**Problem details**
Copy each line below that includes "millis".

══════════

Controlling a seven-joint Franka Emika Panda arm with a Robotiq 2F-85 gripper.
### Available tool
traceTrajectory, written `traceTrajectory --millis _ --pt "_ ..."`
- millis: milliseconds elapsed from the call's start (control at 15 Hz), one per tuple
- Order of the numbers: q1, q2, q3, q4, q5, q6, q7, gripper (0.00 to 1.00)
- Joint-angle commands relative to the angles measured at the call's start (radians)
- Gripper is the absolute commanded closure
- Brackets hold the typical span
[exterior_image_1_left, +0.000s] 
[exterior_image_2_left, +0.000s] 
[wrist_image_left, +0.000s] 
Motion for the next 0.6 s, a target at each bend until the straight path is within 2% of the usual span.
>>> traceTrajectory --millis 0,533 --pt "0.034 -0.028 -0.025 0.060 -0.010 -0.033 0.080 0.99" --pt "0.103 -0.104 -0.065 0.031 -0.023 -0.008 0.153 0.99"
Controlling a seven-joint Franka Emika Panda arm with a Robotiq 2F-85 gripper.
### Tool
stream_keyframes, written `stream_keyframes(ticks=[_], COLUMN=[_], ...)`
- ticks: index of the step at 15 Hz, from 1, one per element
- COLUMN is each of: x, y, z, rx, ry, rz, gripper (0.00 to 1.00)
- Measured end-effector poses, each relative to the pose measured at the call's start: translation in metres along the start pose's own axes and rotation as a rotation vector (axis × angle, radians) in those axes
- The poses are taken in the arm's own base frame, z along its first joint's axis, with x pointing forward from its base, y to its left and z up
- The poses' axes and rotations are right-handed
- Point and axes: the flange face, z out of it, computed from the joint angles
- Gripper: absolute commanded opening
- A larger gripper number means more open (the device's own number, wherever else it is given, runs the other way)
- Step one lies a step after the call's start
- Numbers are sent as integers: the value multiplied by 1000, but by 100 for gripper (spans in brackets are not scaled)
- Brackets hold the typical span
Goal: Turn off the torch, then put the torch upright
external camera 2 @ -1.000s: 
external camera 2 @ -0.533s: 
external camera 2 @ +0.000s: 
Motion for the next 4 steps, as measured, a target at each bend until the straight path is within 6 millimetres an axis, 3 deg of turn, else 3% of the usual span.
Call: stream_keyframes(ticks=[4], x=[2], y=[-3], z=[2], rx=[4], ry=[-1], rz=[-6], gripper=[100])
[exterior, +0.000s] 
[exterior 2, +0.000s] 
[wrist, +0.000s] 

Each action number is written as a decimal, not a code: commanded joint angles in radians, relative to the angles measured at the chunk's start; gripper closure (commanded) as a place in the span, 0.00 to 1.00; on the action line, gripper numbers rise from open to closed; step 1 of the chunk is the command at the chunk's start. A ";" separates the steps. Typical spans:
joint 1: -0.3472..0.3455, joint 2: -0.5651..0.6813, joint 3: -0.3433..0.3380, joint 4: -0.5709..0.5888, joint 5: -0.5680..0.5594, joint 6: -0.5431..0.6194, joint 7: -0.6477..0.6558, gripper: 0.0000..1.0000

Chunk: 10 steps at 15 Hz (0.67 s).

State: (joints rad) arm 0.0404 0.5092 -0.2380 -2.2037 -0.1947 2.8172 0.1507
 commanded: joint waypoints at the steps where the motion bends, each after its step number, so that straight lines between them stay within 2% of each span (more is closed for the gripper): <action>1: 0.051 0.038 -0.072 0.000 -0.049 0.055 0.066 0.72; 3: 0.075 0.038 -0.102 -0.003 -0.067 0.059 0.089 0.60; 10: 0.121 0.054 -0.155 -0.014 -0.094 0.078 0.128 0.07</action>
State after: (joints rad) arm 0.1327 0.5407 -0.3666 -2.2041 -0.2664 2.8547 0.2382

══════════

**Solution for this task**
traceTrajectory, written `traceTrajectory --millis _ --pt "_ ..."`
- millis: milliseconds elapsed from the call's start (control at 15 Hz), one per tuple
>>> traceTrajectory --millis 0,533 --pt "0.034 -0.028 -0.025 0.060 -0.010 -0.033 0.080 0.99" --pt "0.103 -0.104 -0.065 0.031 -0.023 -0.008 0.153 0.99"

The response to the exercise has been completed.